» **The problem**:
Using the records below, find every line that includes "Question" and copy it.

Dataset records
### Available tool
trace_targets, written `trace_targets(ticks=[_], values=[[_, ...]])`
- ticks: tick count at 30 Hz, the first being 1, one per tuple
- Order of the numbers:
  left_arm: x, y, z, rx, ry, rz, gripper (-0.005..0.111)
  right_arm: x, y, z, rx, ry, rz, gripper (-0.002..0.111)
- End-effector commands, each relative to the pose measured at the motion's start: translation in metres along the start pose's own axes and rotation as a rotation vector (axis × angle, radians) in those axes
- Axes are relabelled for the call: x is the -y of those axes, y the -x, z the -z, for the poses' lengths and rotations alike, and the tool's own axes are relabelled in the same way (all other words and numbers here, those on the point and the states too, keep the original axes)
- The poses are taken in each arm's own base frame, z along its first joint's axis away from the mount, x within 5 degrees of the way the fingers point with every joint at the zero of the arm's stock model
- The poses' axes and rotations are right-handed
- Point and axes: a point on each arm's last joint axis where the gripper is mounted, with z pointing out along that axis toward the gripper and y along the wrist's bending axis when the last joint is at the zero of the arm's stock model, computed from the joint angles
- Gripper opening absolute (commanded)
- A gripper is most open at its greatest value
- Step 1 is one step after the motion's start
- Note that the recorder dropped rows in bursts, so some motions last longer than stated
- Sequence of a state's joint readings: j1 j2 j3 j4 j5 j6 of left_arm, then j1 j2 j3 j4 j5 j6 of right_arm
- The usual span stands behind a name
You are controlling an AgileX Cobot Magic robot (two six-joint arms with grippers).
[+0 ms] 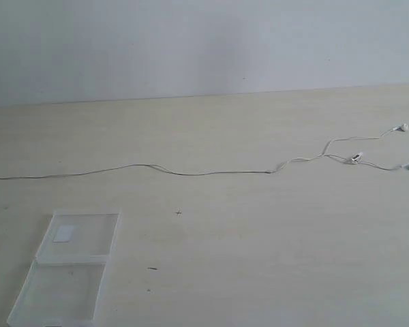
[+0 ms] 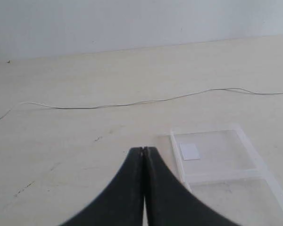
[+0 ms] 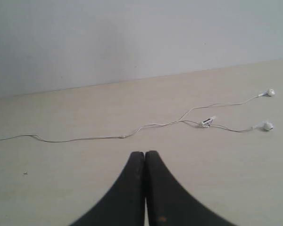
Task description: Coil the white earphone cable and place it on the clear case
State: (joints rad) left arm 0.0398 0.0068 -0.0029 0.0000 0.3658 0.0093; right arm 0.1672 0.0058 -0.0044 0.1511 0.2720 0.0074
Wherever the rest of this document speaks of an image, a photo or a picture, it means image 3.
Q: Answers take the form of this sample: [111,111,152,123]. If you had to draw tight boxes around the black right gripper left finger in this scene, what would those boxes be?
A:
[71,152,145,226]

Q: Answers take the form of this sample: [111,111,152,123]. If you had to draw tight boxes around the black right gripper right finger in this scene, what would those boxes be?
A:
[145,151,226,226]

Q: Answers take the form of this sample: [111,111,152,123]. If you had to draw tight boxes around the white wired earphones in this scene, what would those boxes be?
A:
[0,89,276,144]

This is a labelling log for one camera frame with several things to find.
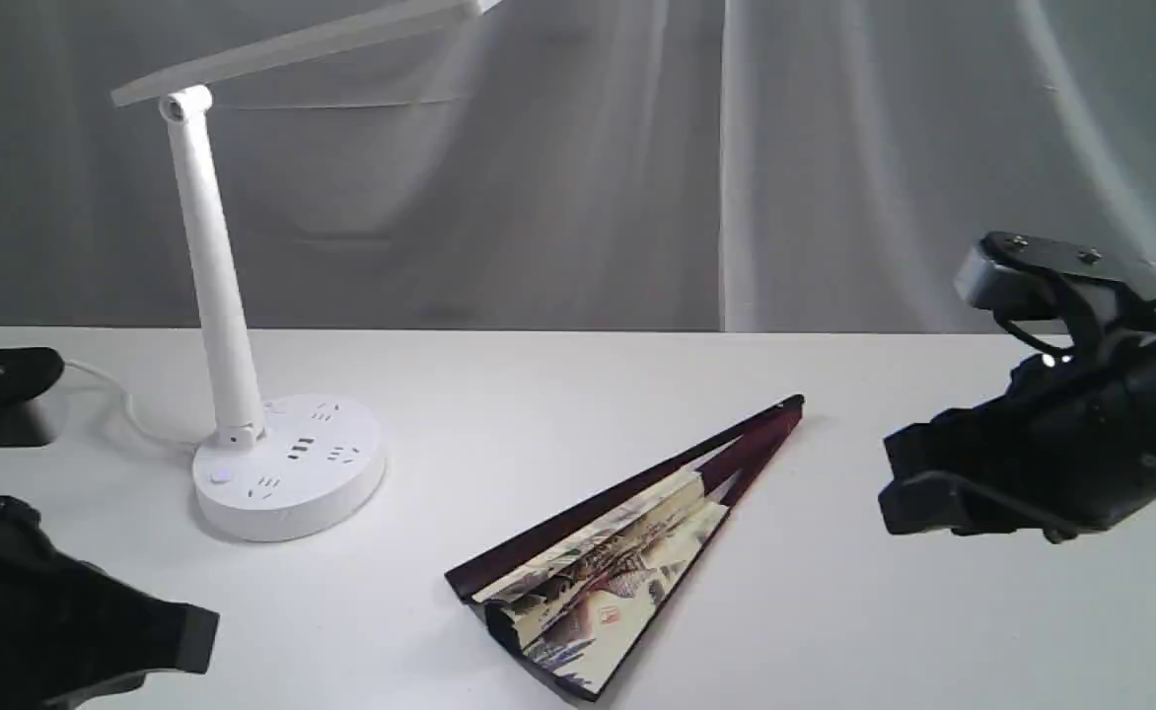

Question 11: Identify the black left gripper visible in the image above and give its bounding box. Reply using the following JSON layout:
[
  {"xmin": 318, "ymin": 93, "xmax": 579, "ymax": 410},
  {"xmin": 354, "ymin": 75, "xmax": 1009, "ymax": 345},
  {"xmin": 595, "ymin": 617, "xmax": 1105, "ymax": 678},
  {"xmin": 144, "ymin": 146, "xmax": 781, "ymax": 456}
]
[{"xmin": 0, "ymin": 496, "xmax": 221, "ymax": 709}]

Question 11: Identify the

* * *

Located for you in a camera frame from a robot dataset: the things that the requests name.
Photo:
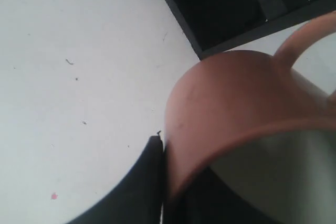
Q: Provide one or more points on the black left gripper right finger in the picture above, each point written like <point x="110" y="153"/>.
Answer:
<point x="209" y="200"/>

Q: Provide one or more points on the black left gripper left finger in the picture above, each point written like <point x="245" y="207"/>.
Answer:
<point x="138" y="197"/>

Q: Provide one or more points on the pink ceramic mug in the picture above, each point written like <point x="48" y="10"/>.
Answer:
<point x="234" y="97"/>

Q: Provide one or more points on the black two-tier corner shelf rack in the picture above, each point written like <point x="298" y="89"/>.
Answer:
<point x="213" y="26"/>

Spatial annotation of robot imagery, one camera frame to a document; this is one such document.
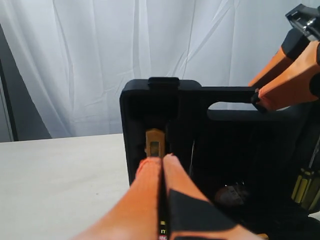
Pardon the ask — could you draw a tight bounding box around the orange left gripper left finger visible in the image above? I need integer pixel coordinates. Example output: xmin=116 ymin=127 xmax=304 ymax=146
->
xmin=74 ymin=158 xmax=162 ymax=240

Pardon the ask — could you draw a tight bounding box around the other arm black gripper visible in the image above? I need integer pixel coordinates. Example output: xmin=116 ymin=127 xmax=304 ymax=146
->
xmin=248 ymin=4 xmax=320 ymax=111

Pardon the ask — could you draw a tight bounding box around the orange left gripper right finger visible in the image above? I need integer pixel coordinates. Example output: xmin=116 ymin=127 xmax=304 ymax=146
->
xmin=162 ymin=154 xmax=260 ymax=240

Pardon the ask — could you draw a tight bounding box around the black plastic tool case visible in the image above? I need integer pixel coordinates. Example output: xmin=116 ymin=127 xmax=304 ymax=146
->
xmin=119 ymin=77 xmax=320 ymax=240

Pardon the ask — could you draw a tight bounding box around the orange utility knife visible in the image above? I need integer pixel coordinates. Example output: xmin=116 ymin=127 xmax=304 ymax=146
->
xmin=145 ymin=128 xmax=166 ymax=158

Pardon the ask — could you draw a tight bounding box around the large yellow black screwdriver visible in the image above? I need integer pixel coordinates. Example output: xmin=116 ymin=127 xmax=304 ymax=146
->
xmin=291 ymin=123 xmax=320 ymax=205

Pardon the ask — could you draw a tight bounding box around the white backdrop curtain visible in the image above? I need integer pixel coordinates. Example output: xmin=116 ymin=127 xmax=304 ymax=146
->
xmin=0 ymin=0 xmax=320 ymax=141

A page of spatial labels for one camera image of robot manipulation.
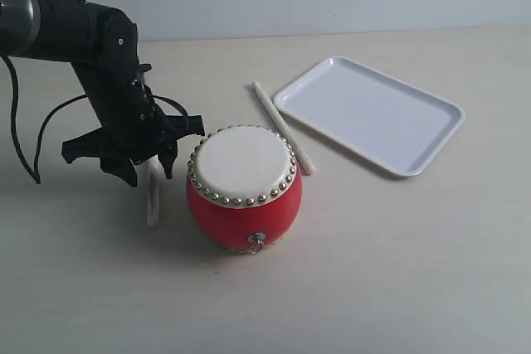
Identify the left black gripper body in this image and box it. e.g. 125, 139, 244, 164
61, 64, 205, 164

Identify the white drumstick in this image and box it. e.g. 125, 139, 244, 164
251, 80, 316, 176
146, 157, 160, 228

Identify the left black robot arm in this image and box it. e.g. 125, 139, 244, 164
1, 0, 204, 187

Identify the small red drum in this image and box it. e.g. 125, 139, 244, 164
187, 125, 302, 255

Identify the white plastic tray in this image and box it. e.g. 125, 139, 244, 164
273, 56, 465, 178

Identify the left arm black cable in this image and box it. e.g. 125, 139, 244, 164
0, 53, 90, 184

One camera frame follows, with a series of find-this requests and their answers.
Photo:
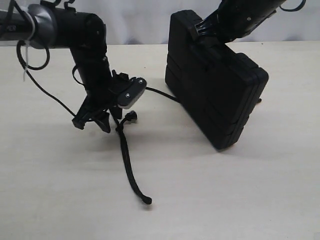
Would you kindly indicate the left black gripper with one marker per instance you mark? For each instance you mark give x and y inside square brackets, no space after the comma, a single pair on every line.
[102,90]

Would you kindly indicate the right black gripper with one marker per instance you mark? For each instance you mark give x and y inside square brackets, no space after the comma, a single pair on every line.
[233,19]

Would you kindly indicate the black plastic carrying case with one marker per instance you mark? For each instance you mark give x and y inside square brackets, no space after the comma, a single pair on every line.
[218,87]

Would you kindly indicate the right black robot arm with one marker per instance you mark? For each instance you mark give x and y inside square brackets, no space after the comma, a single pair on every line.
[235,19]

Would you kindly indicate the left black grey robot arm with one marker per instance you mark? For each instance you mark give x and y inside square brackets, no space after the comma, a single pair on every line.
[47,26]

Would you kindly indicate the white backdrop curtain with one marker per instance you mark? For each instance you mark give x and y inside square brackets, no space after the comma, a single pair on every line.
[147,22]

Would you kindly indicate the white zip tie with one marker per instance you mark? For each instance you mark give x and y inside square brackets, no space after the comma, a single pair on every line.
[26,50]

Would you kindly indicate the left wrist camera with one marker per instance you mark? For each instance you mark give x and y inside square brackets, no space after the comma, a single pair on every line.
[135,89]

» **Your solution**:
Question 11: Identify the black left gripper visible in the image above and give its bounding box. Reply using the following JSON layout:
Question 11: Identify the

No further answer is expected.